Sementara menurut Presiden LALIGA, Javier Tebas, ada tiga poin utama yang krusial, yaitu masalah keamanan siber, teknologi untuk mengatasi sudah tersedia, dan masalah persaingan tidak adil yang jarang dibahas.
“Pembajakan juga merupakan masalah keamanan siber (malware, penipuan, dan pencurian kredensial). Teknologinya sudah ada untuk bertindak cepat tanpa mengorbankan kinerja maupun proses hukum. Pertanyaannya, apakah Anda merancang infrastruktur untuk mencegah kejahatan atau justru menutup mata,” ujar Javier Tebas lewat unggahan X, dikutip Selasa (13/1/2026).
Dalam cuitannya, Javier Tebas juga menyebut @elonmusk sebagai bukti keseriusannya melawan pembajakan di dunia olahraga.
1. Dampak Ekonomi dan Ancaman Infrastruktur
Dalam industri olahraga, pembajakan mengancam keberlangsungan klub, ribuan lapangan kerja, serta investasi jangka panjang pada sepak bola akar rumput dan pengembangan pemain muda. Di Spanyol saja, lebih dari 35% konten LALIGA yang dibajak masih didistribusikan melalui infrastruktur tertentu, meskipun ribuan pemberitahuan resmi dan langkah penegakan hukum berbasis putusan pengadilan telah diterapkan oleh penyedia layanan internet.
Robert Lewandowski di laga Barcelona vs Real Madrid. (Foto: Instagram/fcbarcelona)
LALIGA menekankan bahwa teknologi untuk memerangi pembajakan secara cepat, proporsional, dan sesuai hukum sudah tersedia. Tantangan utamanya bukan pada keterbatasan teknis, melainkan pada kemauan sebagian perantara teknologi untuk menerapkan langkah-langkah pencegahan secara bertanggung jawab.

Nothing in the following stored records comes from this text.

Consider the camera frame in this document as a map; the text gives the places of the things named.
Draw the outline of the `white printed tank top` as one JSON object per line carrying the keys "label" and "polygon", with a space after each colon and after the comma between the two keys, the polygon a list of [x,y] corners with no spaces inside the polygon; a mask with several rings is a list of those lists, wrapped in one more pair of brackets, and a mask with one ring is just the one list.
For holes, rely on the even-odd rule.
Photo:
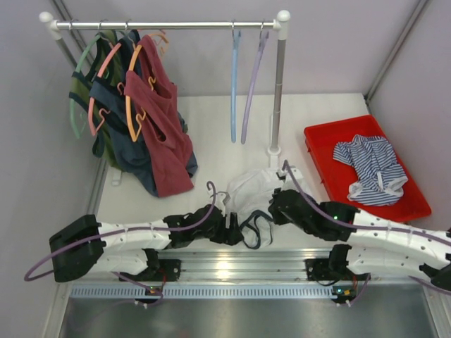
{"label": "white printed tank top", "polygon": [[251,170],[231,180],[226,190],[227,212],[235,213],[243,244],[251,250],[274,249],[275,217],[268,210],[277,189],[295,189],[289,175],[277,170]]}

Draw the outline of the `light blue hanger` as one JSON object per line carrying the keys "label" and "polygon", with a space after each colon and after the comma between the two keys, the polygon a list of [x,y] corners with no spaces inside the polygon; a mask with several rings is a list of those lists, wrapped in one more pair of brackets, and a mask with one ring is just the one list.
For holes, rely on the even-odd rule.
{"label": "light blue hanger", "polygon": [[237,58],[240,45],[241,31],[232,30],[233,49],[230,81],[230,137],[231,142],[237,140],[236,132],[236,96],[237,96]]}

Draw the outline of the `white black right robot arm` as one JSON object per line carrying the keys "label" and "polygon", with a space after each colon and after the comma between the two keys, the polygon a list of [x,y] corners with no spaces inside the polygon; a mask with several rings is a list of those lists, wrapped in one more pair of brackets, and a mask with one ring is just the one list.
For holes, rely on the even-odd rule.
{"label": "white black right robot arm", "polygon": [[293,189],[274,191],[268,210],[275,224],[333,243],[328,269],[337,279],[401,275],[450,291],[448,231],[403,225],[336,201],[316,203]]}

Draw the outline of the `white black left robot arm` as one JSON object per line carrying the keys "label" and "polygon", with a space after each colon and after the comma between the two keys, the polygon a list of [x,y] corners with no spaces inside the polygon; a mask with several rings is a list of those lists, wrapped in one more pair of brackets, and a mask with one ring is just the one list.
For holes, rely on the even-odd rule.
{"label": "white black left robot arm", "polygon": [[54,279],[72,282],[86,275],[120,273],[120,280],[174,281],[179,260],[160,259],[159,252],[185,248],[197,239],[228,246],[240,243],[237,216],[212,205],[150,223],[105,223],[84,215],[49,240]]}

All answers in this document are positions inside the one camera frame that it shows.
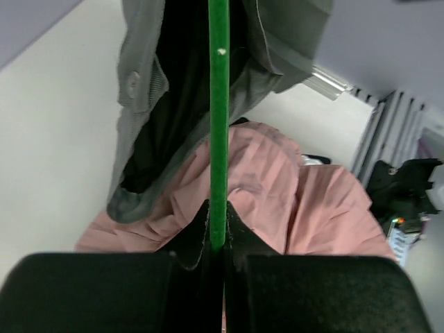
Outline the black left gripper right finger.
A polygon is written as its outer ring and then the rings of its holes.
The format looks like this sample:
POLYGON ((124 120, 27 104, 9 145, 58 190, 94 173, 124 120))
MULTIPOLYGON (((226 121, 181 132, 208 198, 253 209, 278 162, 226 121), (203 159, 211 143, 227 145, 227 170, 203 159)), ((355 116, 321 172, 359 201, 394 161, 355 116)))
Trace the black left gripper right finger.
POLYGON ((227 208, 229 332, 431 332, 422 302, 394 261, 281 255, 227 208))

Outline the green plastic hanger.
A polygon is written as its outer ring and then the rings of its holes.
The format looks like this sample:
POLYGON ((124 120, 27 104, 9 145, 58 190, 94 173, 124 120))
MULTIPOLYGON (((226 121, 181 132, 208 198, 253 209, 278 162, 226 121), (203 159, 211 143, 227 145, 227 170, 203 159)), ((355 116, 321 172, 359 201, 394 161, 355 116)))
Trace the green plastic hanger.
POLYGON ((210 243, 214 253, 225 243, 228 191, 230 97, 229 1, 208 2, 210 41, 210 243))

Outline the white skirt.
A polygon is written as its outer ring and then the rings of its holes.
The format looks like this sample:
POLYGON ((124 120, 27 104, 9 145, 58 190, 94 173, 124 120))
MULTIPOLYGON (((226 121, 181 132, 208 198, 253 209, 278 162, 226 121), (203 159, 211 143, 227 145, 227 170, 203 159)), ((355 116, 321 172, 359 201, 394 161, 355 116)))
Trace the white skirt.
POLYGON ((329 165, 332 163, 328 157, 318 155, 302 155, 304 165, 329 165))

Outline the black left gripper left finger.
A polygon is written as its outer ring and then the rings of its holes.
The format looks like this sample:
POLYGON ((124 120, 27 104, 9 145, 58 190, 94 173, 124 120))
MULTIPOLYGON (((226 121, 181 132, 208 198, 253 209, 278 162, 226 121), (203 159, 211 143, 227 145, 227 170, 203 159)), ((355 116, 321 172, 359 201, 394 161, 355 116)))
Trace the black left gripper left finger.
POLYGON ((36 253, 1 288, 2 332, 220 332, 209 204, 154 253, 36 253))

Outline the grey pleated skirt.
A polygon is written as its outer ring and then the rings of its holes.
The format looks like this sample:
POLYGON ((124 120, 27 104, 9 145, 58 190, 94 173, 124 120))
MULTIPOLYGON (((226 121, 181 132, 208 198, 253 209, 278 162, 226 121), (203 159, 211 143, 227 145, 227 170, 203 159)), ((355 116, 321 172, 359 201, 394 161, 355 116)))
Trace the grey pleated skirt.
MULTIPOLYGON (((231 1, 229 120, 312 73, 332 1, 231 1)), ((206 1, 124 1, 118 140, 106 211, 147 217, 210 133, 206 1)))

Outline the pink pleated skirt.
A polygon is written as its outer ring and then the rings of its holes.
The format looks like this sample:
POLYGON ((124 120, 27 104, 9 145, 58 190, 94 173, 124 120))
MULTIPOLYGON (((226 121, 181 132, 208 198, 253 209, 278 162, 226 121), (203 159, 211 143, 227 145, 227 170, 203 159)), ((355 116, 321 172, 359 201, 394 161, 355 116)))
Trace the pink pleated skirt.
MULTIPOLYGON (((230 128, 228 200, 245 225, 279 254, 394 259, 360 182, 339 165, 308 165, 278 129, 249 121, 230 128)), ((210 196, 210 144, 176 171, 151 213, 128 225, 101 212, 80 253, 154 252, 194 219, 210 196)))

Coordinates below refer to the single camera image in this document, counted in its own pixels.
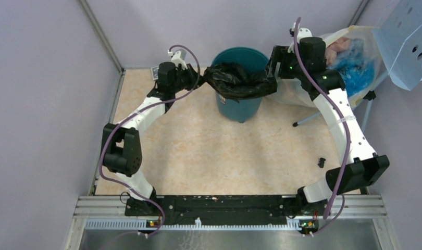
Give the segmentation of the black trash bag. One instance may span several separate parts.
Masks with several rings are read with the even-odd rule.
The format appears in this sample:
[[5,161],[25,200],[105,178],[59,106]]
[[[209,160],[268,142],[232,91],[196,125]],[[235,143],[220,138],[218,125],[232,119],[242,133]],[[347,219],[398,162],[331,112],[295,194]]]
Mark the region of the black trash bag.
[[265,70],[249,73],[234,62],[207,67],[203,78],[222,97],[234,100],[262,98],[276,93],[278,88],[276,78]]

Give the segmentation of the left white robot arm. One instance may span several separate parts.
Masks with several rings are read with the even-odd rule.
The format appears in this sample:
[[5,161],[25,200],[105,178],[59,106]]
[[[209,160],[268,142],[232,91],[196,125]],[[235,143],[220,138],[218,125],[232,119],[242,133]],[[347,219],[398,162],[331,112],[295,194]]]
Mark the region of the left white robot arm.
[[138,210],[144,215],[156,211],[157,201],[151,197],[155,193],[154,187],[140,169],[143,160],[141,135],[179,100],[177,93],[186,91],[190,94],[203,83],[200,68],[163,62],[143,103],[118,124],[108,123],[103,128],[99,169],[106,167],[118,177],[115,182],[131,192],[131,197],[138,200]]

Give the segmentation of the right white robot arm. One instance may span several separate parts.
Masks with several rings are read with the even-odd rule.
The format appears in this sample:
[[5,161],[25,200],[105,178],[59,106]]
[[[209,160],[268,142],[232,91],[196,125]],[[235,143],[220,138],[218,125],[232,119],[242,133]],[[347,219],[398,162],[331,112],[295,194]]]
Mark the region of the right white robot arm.
[[386,155],[379,155],[369,144],[351,109],[340,73],[329,69],[325,42],[318,37],[300,39],[298,51],[274,46],[266,71],[278,80],[299,80],[303,91],[320,111],[340,156],[340,167],[297,192],[296,209],[309,215],[317,202],[333,195],[371,186],[388,169]]

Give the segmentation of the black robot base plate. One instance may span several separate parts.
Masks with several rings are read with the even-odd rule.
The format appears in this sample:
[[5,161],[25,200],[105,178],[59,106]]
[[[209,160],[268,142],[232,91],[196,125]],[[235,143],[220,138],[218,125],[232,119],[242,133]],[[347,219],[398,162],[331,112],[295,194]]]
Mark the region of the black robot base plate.
[[153,216],[165,225],[266,226],[286,224],[297,216],[322,216],[327,201],[308,203],[304,197],[282,195],[166,195],[155,204],[129,198],[125,216]]

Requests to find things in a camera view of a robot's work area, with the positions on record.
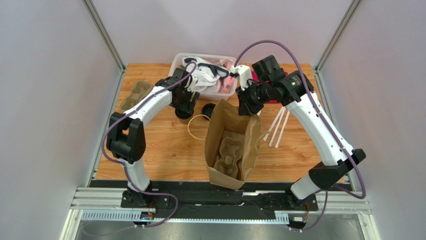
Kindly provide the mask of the black coffee cup lid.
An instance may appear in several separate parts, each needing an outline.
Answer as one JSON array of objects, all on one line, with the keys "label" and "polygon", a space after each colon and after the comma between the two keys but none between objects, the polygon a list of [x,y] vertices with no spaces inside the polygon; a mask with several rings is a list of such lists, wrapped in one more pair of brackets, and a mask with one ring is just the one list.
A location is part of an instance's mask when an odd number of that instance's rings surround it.
[{"label": "black coffee cup lid", "polygon": [[194,114],[194,111],[186,112],[184,110],[175,109],[175,115],[180,120],[190,120]]}]

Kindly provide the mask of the paper coffee cup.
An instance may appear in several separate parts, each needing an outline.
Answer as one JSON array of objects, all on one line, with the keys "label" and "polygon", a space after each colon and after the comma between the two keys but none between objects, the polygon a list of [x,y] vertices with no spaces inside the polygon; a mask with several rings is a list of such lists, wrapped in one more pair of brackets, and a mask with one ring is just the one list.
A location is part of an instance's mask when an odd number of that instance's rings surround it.
[{"label": "paper coffee cup", "polygon": [[180,123],[181,123],[181,124],[183,124],[183,125],[188,125],[188,124],[189,124],[189,122],[191,121],[191,118],[185,118],[185,119],[180,118],[180,119],[179,119],[179,121],[180,121]]}]

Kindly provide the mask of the brown paper bag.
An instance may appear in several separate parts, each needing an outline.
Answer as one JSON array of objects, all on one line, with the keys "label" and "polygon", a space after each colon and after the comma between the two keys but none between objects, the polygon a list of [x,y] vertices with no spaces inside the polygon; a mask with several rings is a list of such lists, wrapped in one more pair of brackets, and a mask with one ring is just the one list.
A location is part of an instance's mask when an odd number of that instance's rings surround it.
[{"label": "brown paper bag", "polygon": [[[204,141],[204,159],[206,162],[209,182],[212,185],[231,190],[240,189],[248,180],[255,168],[260,153],[263,126],[260,117],[240,116],[238,108],[231,103],[221,100],[214,108]],[[244,141],[241,178],[226,176],[214,169],[219,155],[219,146],[224,132],[229,131],[242,136]]]}]

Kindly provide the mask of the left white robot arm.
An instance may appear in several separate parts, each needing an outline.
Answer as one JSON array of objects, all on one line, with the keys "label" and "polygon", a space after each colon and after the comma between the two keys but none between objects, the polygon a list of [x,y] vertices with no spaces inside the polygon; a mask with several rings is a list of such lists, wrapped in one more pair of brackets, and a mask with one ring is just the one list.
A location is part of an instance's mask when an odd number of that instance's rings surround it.
[{"label": "left white robot arm", "polygon": [[111,161],[122,166],[127,178],[123,200],[146,207],[154,202],[152,183],[146,174],[143,155],[146,150],[145,127],[165,107],[174,108],[176,117],[187,124],[194,114],[200,94],[193,90],[191,73],[177,68],[172,76],[159,80],[151,92],[124,113],[110,116],[103,140],[103,154],[109,150]]}]

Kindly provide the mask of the brown cardboard cup carrier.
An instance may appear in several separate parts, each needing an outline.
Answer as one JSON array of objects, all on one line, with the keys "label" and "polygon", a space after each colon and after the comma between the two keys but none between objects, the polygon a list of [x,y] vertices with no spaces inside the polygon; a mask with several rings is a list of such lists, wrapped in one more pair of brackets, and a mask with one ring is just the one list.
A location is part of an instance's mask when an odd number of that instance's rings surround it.
[{"label": "brown cardboard cup carrier", "polygon": [[225,131],[219,144],[218,157],[213,168],[223,175],[240,180],[244,152],[243,137]]}]

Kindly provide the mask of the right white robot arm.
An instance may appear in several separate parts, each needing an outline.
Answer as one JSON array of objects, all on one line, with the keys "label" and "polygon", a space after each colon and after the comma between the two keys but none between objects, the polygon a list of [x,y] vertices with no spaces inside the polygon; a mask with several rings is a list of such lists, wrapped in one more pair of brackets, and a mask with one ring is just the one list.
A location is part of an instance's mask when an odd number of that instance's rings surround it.
[{"label": "right white robot arm", "polygon": [[321,161],[286,190],[290,203],[299,204],[318,191],[329,190],[366,158],[361,148],[353,148],[337,131],[301,71],[287,74],[270,55],[251,67],[234,65],[230,75],[240,82],[235,90],[239,115],[254,116],[266,103],[276,101],[296,117],[319,153]]}]

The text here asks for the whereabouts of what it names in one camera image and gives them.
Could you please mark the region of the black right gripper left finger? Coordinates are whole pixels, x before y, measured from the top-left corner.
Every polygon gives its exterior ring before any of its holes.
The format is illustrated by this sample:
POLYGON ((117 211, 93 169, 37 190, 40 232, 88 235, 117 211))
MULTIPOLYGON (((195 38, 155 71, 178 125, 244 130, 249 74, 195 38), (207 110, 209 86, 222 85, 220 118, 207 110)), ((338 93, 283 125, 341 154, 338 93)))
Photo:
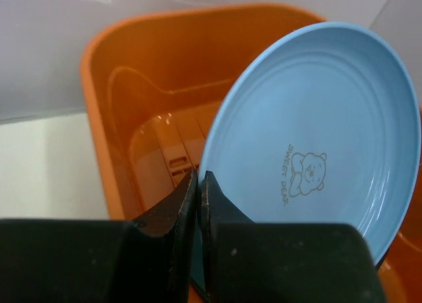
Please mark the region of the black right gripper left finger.
POLYGON ((186 302, 197 171, 130 221, 1 220, 2 302, 186 302))

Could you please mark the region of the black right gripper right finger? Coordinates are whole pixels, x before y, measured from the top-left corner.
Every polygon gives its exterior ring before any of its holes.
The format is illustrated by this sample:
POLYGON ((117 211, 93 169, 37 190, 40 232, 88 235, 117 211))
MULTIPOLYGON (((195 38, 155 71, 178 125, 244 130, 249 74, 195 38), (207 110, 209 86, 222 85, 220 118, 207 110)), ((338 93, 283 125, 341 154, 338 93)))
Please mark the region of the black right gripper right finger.
POLYGON ((201 184, 205 289, 213 302, 385 302, 359 232, 343 223, 255 223, 211 172, 201 184))

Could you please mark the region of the blue round plate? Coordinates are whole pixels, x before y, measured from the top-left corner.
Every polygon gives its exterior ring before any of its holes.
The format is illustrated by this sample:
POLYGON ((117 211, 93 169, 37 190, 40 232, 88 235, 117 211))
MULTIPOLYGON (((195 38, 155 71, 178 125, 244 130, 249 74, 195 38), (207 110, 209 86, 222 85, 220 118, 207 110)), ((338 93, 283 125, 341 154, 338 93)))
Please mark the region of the blue round plate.
POLYGON ((415 88, 396 51, 356 24, 320 22, 273 43, 241 74, 206 137, 212 172, 258 223, 347 223, 382 263, 421 158, 415 88))

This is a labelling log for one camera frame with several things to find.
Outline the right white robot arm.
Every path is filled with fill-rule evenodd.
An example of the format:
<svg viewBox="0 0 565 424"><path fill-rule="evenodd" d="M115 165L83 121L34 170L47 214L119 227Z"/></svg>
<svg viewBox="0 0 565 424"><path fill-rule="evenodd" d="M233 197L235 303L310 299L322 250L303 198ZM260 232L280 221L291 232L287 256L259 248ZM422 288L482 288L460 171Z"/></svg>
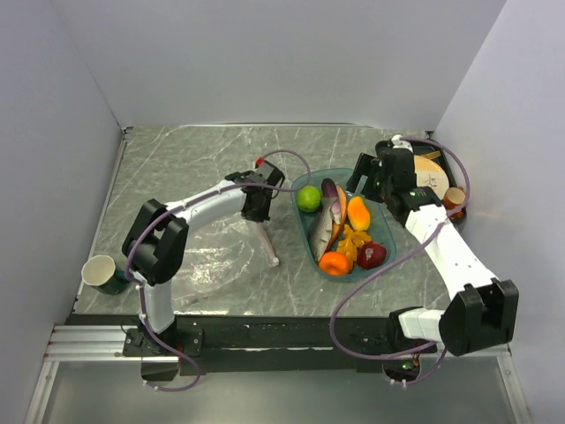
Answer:
<svg viewBox="0 0 565 424"><path fill-rule="evenodd" d="M448 290L446 310L393 312L388 345L406 352L421 339L462 356L507 344L514 336L519 291L483 265L464 242L453 222L468 193L451 185L439 164L415 153L414 147L422 144L400 135L379 142L374 155L358 157L346 186L387 207L426 252Z"/></svg>

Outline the clear zip top bag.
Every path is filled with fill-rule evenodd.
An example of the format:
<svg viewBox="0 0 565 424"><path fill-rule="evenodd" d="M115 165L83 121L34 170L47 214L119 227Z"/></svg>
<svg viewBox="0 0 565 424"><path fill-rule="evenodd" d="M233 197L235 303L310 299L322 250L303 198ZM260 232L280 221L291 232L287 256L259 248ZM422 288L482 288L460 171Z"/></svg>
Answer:
<svg viewBox="0 0 565 424"><path fill-rule="evenodd" d="M280 263L264 224L238 215L222 218L188 237L172 279L173 310L187 314L192 306Z"/></svg>

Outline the grey toy fish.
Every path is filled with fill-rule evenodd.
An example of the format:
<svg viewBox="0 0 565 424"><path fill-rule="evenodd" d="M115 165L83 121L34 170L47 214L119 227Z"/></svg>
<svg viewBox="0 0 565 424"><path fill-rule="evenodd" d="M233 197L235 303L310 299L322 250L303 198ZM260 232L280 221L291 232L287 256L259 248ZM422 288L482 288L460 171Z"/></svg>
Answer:
<svg viewBox="0 0 565 424"><path fill-rule="evenodd" d="M320 213L315 217L308 230L308 244L316 262L319 262L326 252L333 233L332 207L337 202L336 197L323 198Z"/></svg>

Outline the sliced ham piece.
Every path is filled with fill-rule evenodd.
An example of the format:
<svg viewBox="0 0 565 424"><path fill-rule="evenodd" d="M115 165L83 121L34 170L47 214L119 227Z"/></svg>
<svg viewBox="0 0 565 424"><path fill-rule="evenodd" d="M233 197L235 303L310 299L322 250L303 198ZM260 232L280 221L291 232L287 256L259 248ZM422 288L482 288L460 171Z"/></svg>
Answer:
<svg viewBox="0 0 565 424"><path fill-rule="evenodd" d="M348 198L346 192L337 185L336 187L337 192L337 201L335 205L331 208L333 223L332 223L332 233L331 238L328 241L326 251L329 251L332 245L337 241L339 235L343 231L343 227L346 222L347 218L347 206L348 206Z"/></svg>

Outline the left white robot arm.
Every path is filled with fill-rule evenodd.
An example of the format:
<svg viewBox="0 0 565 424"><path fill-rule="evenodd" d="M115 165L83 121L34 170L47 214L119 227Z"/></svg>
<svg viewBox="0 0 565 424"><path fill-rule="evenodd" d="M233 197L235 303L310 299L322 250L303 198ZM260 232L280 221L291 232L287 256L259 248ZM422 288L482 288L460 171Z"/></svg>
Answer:
<svg viewBox="0 0 565 424"><path fill-rule="evenodd" d="M148 328L143 342L153 353L163 355L176 342L171 283L182 265L188 236L235 214L255 223L267 221L273 191L284 180L281 170L264 161L184 200L164 204L151 199L142 205L122 252L127 257L126 275L143 289L140 319Z"/></svg>

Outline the orange tangerine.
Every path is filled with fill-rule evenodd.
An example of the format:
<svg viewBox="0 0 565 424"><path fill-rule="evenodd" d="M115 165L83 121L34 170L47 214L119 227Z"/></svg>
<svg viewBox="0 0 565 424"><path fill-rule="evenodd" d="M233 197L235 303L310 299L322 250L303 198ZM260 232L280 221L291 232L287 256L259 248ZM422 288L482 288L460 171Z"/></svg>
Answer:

Beberapa perusahaan teknologi justru berlindung di balik narasi “kebebasan internet” atau “kebebasan berekspresi” untuk membenarkan ketidaktindakan, meskipun terdapat putusan pengadilan yang jelas di berbagai negara, termasuk Spanyol, Italia, dan Jepang. Praktik ini menciptakan persaingan tidak adil, di mana pelaku yang patuh hukum menanggung biaya dan kompleksitas penegakan, sementara pihak lain tetap menikmati keuntungan skala tanpa akuntabilitas yang setara.